Your assignment: With the pictures left out, copy the listing below exactly.

Extracted material:
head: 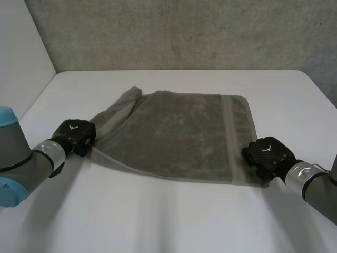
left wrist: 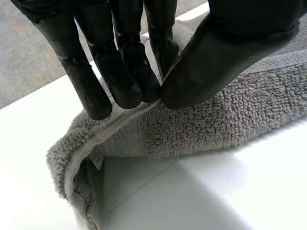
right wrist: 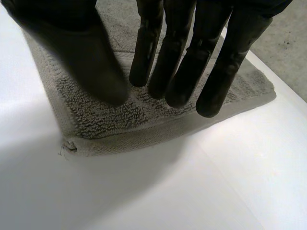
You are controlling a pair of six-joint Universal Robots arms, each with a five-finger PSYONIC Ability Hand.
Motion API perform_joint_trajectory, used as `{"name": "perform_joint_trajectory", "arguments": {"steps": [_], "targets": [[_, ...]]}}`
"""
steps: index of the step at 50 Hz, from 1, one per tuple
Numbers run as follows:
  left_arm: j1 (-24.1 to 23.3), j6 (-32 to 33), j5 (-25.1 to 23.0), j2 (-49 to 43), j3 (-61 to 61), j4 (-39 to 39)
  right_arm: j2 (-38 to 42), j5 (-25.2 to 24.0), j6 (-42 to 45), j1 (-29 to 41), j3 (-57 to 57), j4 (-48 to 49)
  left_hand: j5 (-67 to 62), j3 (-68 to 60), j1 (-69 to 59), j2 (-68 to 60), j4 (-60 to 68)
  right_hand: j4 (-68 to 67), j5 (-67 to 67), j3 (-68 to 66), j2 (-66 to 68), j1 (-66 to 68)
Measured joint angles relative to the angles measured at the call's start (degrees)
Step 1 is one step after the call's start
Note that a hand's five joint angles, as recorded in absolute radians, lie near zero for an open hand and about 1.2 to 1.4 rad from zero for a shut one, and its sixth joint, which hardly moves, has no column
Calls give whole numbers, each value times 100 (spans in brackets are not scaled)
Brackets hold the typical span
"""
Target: Fold the towel.
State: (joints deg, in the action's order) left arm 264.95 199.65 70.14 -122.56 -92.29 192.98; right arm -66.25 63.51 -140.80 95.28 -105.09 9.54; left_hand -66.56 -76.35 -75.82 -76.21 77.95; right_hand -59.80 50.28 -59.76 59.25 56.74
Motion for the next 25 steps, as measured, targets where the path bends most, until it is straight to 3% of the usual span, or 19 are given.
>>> {"name": "perform_joint_trajectory", "arguments": {"steps": [4,7,18,25], "targets": [[-3,0,-2,9,-16,-2,-115,-45,-3,-96,-2,-136,0,0,0,0,0,2110,-2284,2163,-2136,-1900],[-4,1,-6,20,-27,-1,-202,-100,14,-211,13,-288,0,0,0,0,0,2727,-2938,2736,-2686,-2451],[-5,4,-23,43,-71,-2,-136,-728,232,-604,187,-782,0,-1,0,0,0,2803,-2905,2795,-2759,-2531],[-5,4,-33,43,-103,2,69,-886,515,-761,256,-800,0,-1,0,0,0,2481,-2476,2477,-2443,-2174]]}}
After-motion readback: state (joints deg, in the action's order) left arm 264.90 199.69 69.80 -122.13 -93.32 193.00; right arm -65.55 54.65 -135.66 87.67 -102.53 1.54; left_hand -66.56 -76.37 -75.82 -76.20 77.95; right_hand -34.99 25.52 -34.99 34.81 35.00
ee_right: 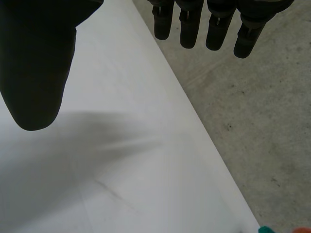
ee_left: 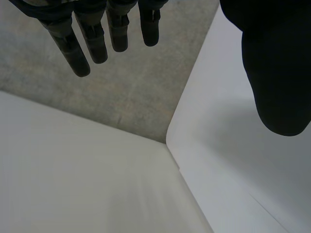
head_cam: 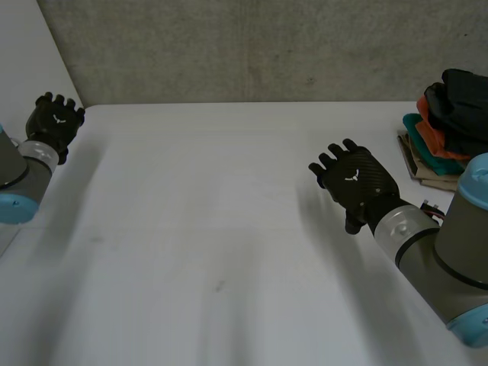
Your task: Fold the laundry.
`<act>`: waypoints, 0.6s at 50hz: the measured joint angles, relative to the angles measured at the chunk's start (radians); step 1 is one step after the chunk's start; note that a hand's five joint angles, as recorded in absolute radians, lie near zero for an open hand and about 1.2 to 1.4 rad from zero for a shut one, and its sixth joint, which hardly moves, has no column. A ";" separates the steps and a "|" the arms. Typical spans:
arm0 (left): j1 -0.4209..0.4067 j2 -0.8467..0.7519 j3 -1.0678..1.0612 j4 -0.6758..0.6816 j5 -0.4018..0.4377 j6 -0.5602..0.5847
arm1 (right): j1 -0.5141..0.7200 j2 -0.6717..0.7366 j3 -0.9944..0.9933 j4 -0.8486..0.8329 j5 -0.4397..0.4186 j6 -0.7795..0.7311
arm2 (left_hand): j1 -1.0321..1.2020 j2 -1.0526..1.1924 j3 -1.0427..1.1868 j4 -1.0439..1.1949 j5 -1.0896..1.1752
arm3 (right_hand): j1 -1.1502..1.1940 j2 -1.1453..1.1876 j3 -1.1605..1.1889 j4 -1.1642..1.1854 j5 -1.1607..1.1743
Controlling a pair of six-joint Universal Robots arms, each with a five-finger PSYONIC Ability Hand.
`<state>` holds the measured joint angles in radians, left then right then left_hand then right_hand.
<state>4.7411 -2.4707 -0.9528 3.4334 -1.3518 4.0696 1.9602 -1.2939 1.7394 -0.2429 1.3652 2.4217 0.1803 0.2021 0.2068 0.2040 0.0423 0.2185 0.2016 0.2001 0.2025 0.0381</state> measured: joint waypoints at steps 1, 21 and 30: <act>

Written solution:
head: 
left wrist: 
right wrist: 
You are controlling a pair of six-joint Universal Robots arms, each with a five-finger PSYONIC Ability Hand.
Motion API perform_joint_trajectory, used as `{"name": "perform_joint_trajectory", "arguments": {"steps": [_], "targets": [[_, ...]]}}`
"""
steps: index of the step at 50 Hz, from 1, one per tuple
Numbers run as follows:
  left_arm: j1 (-24.1 to 23.3), j6 (-32 to 33), j5 (-25.1 to 23.0), j2 (-49 to 43), j3 (-61 to 61), j4 (-39 to 39)
  right_arm: j2 (-38 to 42), j5 (-25.2 to 24.0), j6 (-42 to 45), j1 (-29 to 41), j3 (-57 to 57), j4 (-48 to 49)
  left_hand: j5 (-67 to 62), j3 (-68 to 60), j1 (-69 to 59), j2 (-68 to 60), j4 (-60 to 68)
  right_hand: j4 (-68 to 67), j5 (-67 to 67), j3 (-68 to 66), j2 (-66 to 68), j1 (-66 to 68)
Measured joint angles relative to the angles measured at the call's start (degrees)
Step 1 is one step after the call's start
Note that a hand's five joint angles, as recorded in absolute radians, lie near zero for an open hand and about 1.2 to 1.4 rad from zero for a shut one, and its sixth joint, which hardly moves, has no column
Calls give whole numbers, each value times 100 (spans in brackets are not scaled)
Brackets hold the typical span
"""
Target: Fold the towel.
State: (joints deg, in the action's order) left arm 264.95 199.65 70.14 -122.56 -92.29 192.98; right arm -66.25 63.51 -140.80 95.28 -105.09 9.54; left_hand -66.56 -76.35 -75.82 -76.21 77.95; right_hand -59.80 50.28 -59.76 59.25 56.74
Motion for the next 25 steps, as measured, targets where the path bends most, until it is straight to 3% of the usual span, or 19 are given.
>>> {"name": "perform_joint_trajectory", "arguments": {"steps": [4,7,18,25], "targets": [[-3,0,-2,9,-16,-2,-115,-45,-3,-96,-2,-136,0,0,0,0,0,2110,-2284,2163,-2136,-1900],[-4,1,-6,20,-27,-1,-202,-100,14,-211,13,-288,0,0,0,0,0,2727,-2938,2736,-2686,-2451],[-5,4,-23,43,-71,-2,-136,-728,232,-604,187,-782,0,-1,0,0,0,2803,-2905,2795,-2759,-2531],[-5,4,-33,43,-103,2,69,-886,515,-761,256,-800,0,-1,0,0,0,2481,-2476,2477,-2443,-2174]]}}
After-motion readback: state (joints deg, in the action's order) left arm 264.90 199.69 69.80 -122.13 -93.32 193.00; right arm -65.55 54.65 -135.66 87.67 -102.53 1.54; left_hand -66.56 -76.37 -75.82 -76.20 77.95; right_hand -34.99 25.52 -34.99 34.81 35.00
ee_right: 
ee_left: 
head_cam: 
Your task: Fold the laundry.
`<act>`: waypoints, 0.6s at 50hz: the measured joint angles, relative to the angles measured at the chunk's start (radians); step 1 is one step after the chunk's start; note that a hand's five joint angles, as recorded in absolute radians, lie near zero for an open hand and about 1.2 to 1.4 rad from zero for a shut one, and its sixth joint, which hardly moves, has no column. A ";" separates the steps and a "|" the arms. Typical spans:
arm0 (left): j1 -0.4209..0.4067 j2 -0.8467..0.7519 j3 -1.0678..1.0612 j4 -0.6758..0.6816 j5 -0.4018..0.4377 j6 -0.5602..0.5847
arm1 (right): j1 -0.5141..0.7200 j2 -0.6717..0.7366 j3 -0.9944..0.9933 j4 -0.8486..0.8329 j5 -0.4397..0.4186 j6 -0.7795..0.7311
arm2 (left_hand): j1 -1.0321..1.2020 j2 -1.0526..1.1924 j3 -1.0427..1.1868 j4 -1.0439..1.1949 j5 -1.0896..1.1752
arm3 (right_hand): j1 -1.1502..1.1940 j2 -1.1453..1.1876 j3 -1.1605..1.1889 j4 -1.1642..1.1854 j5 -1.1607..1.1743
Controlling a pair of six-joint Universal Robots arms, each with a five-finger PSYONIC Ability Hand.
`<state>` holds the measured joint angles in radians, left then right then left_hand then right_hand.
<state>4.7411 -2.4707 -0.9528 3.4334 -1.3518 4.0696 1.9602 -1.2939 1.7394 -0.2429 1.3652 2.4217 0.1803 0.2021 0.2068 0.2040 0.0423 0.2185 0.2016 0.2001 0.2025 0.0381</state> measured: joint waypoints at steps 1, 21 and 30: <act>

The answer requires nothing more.